- _Goal of the exercise_
When you copy the data, keep every word exactly as it is and leave the pictures out.

[[ Recorded information open ]]

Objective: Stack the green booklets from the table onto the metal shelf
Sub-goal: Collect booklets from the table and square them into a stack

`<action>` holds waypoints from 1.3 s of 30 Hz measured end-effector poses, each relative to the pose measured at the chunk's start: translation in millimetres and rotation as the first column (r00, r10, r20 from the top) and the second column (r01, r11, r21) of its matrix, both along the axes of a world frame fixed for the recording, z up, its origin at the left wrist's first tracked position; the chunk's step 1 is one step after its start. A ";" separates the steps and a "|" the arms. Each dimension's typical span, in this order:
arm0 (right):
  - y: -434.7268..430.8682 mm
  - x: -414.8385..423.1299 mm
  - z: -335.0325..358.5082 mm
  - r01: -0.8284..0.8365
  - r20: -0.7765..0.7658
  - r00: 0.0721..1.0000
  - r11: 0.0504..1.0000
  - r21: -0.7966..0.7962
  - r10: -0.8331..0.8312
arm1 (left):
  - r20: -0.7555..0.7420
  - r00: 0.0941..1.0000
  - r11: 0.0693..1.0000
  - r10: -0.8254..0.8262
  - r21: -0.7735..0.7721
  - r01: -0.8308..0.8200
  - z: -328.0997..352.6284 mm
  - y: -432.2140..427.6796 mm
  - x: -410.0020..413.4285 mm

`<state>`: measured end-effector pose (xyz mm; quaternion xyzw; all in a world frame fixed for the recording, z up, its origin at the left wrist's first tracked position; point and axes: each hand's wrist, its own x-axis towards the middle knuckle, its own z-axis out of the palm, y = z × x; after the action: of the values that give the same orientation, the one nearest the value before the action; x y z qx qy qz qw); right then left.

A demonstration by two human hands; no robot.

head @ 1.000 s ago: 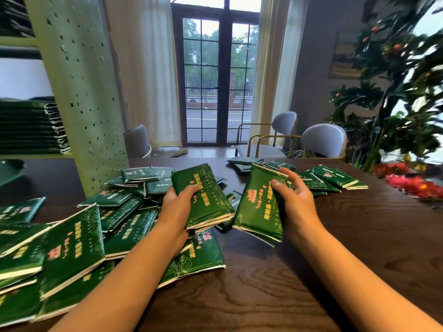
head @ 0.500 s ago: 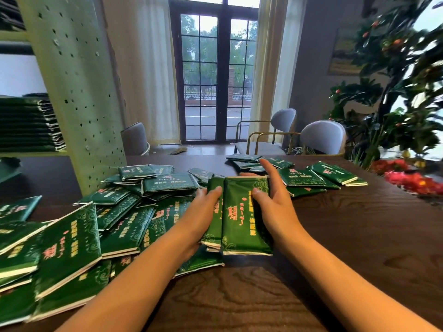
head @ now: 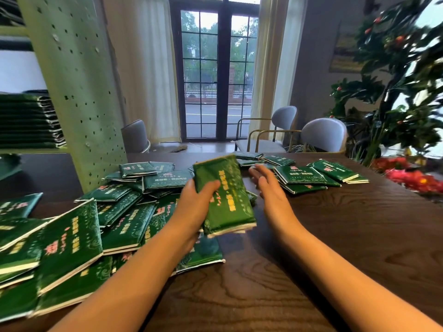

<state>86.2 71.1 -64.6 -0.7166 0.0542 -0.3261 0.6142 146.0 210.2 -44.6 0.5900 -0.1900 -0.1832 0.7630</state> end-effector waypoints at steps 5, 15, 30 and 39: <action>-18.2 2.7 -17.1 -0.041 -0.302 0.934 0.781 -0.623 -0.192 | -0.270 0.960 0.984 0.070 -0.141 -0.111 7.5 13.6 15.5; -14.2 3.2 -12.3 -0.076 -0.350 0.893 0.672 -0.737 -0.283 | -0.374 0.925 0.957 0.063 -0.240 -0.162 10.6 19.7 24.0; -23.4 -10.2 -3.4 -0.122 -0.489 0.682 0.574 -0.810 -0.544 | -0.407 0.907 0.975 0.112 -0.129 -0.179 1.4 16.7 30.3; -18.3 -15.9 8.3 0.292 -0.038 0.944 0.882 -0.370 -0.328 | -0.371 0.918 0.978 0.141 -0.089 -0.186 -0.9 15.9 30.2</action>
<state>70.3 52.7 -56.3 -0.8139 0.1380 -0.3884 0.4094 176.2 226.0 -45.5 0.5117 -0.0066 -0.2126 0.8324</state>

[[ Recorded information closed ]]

- _Answer box_
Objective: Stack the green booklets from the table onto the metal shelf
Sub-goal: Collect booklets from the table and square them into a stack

`<action>` holds waypoints from 1.3 s of 30 Hz measured end-effector poses, each relative to the pose measured at the chunk's start: translation in millimetres and rotation as the first column (r00, r10, r20 from the top) and the second column (r01, r11, r21) of its matrix, both along the axes of a world frame fixed for the recording, z up, its origin at the left wrist's first tracked position; the chunk's step 1 is one step after its start. A ";" separates the steps and a "|" the arms. Each dimension's typical span, in this order:
arm0 (right):
  - y: -434.7268..430.8682 mm
  - x: -414.8385..423.1299 mm
  - z: -335.0325..358.5082 mm
  - r01: -0.8284..0.8365
  - r20: -0.7765..0.7658
  - r00: 0.0721..1.0000
  - r11: 0.0504..1.0000
  - r21: -0.7966..0.7962
  - r10: -0.8331..0.8312
arm1 (left):
  - r20: -0.7555..0.7420
  - r00: 0.0941..1.0000
  - r11: 0.0693..1.0000
  - r10: -0.8254..0.8262
  - r21: -0.7735..0.7721
  - r01: -0.8308..0.8200
  - z: -328.0997..352.6284 mm
  - y: -432.2140..427.6796 mm
  - x: -410.0020..413.4285 mm

`<state>`: measured end-effector pose (xyz mm; quaternion xyzw; all in a world frame fixed for the recording, z up, its origin at the left wrist's first tracked position; point and axes: each hand's wrist, its own x-axis towards the middle knuckle, its own z-axis out of the palm, y = z × x; after the action: of the values that give the same orientation, the one nearest the value before the action; x y z qx qy qz qw); right then left.

A demonstration by two human hands; no robot.

head @ 1.000 s ago: 
head @ 0.500 s ago: 
head @ now: 

<state>86.2 71.1 -64.6 -0.7166 0.0542 -0.3261 0.6142 146.0 210.2 -44.6 0.5900 -0.1900 -0.1832 0.7630</state> end-effector waypoints at steps 5, 15, 30 and 39: <action>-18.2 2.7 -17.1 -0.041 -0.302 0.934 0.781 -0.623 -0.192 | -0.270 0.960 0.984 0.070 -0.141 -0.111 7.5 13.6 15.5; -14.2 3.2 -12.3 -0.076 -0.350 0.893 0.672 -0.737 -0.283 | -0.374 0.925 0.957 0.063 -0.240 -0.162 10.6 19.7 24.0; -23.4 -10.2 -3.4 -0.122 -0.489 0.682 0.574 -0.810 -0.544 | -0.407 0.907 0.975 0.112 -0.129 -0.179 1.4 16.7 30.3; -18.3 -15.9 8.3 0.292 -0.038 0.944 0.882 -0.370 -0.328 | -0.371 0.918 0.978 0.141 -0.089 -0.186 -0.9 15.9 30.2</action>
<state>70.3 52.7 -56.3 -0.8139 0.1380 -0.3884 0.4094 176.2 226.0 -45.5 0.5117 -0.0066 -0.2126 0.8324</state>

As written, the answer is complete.